Chegamos numa quinta-feira. Na sexta, logo cedo, para não perder o costume, saí para uma caminhada, e depois, após o café, me dirigi à piscina, que é de uma beleza deslumbrante. Sem ter levado qualquer tipo de passatempo, senti que somente ficar olhando a paisagem, a permanência ali se tornaria monótona. Decidi, então, ir ao recanto comercial do hotel, à procura de algo que pudesse preencher meu tempo, como palavras-cruzadas, uma revista, ou coisa parecida. Localizei uma loja de conveniências. Apareceu um problema com o qual não havia contado. Tudo era em língua espanhola. Cheguei até a parte de uma pequena livraria, todos os livros escritos naquele idioma.
Folhei alguns, e me detive num cujo título era LA INFANCIA DE JESÚS, de autoria do escritor J.M.Coetzee, inclusive possuidor de um Nobel. Nas rápidas folhadas, logo me interessei, pois, sem ser um profundo conhecedor da língua espanhola, conseguia entender, perfeitamente, o sentido do que lia, claro que sem saber traduzir certos vocábulos. Um linguajar bem simples e atraente.
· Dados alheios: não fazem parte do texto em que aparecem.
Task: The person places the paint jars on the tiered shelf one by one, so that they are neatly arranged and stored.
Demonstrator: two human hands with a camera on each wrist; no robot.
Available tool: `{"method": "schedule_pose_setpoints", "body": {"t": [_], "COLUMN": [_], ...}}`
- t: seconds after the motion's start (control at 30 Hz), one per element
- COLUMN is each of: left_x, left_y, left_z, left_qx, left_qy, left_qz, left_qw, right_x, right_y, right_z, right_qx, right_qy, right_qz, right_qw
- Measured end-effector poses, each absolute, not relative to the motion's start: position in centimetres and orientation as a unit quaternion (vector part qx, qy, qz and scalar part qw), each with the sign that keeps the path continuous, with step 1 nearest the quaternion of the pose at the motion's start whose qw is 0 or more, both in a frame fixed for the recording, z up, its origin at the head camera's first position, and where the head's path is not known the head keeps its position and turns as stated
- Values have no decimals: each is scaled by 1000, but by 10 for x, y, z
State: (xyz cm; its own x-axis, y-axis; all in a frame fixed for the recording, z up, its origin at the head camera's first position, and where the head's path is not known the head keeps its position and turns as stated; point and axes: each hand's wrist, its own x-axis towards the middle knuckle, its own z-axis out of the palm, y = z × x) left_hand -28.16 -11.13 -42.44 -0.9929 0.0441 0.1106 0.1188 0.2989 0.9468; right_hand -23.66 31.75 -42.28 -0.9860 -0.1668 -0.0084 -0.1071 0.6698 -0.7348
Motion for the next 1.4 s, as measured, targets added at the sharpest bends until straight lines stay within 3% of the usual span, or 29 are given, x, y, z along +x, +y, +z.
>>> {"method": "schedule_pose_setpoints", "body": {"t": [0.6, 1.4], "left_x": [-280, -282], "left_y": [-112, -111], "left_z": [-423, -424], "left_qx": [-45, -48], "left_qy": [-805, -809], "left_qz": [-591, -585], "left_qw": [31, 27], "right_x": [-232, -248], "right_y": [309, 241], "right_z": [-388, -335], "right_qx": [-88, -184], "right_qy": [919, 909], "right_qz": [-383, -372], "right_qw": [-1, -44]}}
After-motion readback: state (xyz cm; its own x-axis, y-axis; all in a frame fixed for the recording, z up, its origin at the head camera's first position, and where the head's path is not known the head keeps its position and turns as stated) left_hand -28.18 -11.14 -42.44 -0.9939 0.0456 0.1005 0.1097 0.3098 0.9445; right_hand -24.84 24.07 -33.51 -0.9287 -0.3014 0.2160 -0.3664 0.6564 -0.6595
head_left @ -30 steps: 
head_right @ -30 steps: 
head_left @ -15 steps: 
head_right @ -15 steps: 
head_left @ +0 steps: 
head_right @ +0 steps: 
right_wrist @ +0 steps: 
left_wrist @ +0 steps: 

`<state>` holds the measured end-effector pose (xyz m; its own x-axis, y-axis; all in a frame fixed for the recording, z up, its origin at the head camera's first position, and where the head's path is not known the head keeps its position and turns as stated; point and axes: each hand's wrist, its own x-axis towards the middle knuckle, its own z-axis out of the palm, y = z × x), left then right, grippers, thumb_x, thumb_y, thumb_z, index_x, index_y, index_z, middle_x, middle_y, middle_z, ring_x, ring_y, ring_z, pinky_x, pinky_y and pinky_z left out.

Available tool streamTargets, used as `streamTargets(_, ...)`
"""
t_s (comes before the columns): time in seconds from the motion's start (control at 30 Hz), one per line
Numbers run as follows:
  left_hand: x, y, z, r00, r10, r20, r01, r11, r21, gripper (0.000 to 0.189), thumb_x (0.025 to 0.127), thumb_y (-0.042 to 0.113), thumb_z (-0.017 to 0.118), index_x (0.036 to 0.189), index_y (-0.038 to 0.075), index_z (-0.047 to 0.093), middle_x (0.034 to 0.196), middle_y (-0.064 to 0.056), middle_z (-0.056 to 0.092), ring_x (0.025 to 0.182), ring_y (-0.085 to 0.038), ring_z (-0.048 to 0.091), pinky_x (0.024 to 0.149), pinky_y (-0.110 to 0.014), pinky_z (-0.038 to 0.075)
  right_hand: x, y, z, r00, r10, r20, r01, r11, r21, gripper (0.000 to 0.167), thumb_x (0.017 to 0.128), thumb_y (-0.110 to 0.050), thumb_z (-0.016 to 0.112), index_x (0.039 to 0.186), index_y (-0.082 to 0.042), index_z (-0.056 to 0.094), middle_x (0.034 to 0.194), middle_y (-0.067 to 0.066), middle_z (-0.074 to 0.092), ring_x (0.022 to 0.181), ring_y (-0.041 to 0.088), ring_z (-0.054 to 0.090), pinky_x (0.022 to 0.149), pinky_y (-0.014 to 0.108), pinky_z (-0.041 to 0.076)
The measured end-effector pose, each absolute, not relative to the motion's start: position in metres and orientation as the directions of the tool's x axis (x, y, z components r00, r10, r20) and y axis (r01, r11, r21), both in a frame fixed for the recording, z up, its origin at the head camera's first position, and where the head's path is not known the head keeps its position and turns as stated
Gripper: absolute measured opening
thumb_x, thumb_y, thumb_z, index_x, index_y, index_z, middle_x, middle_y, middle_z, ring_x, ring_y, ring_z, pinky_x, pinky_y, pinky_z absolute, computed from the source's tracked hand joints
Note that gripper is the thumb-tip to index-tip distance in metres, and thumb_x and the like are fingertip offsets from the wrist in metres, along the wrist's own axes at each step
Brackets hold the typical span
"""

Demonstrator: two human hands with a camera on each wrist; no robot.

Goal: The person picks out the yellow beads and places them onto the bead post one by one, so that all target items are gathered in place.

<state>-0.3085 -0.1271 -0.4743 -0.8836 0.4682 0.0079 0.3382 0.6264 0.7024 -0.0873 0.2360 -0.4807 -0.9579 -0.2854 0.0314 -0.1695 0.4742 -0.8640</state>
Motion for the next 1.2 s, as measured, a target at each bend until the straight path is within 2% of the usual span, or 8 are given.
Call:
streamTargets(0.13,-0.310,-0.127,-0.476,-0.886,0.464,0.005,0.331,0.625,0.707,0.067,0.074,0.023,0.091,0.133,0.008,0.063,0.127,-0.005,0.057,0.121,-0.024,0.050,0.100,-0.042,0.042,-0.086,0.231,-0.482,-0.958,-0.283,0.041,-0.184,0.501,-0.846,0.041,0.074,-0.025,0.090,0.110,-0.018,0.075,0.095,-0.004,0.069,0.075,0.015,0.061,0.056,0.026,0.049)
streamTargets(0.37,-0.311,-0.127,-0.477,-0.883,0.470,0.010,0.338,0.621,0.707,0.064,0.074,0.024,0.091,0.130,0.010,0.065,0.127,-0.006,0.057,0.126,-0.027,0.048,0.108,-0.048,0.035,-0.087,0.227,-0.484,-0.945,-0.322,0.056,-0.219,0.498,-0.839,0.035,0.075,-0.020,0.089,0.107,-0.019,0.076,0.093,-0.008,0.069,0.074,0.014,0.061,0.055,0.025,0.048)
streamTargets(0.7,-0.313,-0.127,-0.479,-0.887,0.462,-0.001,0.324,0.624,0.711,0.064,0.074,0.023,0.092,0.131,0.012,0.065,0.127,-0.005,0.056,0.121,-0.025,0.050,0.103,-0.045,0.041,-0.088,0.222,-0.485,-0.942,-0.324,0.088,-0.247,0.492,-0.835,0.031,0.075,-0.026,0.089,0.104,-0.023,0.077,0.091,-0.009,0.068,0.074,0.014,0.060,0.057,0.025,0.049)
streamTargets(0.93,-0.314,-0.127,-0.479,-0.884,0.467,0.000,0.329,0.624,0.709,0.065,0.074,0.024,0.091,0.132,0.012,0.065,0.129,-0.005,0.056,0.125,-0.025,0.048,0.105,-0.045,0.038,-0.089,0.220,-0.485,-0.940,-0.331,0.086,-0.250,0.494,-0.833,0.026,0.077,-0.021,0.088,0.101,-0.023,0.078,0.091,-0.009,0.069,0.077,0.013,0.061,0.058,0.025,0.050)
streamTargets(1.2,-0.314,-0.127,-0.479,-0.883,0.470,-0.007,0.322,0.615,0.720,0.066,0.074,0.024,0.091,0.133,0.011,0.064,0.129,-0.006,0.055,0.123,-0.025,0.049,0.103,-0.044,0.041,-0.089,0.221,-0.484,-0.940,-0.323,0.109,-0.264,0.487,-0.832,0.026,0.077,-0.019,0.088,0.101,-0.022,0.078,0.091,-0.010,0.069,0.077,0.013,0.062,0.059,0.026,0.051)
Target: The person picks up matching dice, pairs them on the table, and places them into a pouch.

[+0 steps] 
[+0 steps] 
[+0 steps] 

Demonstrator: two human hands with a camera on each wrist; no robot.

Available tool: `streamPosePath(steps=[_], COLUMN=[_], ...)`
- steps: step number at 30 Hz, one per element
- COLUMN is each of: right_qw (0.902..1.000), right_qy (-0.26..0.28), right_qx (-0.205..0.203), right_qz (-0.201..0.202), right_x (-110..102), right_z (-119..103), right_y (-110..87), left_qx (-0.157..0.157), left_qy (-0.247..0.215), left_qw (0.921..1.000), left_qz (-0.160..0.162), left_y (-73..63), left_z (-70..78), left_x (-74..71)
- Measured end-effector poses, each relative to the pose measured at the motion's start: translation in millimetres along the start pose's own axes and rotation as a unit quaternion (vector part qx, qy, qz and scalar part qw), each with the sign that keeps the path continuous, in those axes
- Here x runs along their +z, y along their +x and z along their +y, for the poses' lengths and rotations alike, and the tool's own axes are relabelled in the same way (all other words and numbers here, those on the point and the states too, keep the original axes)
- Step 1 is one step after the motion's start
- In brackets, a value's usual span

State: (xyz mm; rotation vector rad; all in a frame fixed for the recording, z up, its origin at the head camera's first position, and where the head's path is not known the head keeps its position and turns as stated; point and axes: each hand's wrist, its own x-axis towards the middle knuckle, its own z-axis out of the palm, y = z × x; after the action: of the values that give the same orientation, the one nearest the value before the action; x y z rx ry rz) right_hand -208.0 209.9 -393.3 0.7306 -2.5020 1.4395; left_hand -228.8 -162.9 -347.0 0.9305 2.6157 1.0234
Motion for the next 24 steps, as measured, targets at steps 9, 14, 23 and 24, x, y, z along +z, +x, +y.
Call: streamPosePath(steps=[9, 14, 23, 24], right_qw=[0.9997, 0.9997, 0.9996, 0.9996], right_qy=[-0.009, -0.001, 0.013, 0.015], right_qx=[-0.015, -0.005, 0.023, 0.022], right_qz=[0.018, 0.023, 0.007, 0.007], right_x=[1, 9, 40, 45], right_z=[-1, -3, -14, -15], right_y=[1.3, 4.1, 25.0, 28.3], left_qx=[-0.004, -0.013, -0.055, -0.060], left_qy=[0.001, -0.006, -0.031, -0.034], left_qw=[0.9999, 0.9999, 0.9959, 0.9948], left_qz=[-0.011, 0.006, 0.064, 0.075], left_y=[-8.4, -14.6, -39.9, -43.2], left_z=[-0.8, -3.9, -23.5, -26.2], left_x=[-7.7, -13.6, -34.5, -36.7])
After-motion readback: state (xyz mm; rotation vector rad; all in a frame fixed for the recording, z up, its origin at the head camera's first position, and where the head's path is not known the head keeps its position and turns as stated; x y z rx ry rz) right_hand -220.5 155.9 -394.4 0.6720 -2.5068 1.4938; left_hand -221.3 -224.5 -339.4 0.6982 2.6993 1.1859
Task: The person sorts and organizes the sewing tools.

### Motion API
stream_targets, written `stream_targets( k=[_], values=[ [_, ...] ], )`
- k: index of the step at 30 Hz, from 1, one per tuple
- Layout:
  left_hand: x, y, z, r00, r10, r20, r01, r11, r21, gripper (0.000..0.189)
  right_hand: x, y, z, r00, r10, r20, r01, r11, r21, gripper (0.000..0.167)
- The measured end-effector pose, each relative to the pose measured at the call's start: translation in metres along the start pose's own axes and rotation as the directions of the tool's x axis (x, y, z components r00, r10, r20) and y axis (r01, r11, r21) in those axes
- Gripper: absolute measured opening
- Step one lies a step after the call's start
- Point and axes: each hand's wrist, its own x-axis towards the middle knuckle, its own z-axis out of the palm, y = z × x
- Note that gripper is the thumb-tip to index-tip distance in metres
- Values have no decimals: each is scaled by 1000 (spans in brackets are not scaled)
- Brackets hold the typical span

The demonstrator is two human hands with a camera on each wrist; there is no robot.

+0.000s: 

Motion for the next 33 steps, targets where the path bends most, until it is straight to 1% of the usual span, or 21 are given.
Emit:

Na piscina, de posse do exemplar, comentando com um amigo, muito culto, aliás, fiquei sabendo tratar-se o autor, de famoso escritor sul-africano.
A história, como o título pode dar a impressão, nada tem de ver com a religião, com a vida de Jesus.
Trata-se, sem se saber como as coisas se sucederam, da viagem de um cidadão e de um menino de uns cinco anos, num navio indo para um país desconhecido, esquecendo o passado, à procura da mãe do pequeno. Aprenderam, logo, o idioma do lugar, ou seja, o espanhol. O cidadão arruma um emprego, torna-se benquisto pelos colegas, e o menino, de uma inteligência fora do normal, faz acontecer uma série de contratempos, mormente, após ter sido entregue a uma mulher, a pretexto de ser sua mãe. O que há de mais interessante na história, são os diálogos do cidadão com seus companheiros de serviço, estivadores, ao filosofarem sobre o tema dignidade do trabalho.
Muito interessante o livro. Recomendo.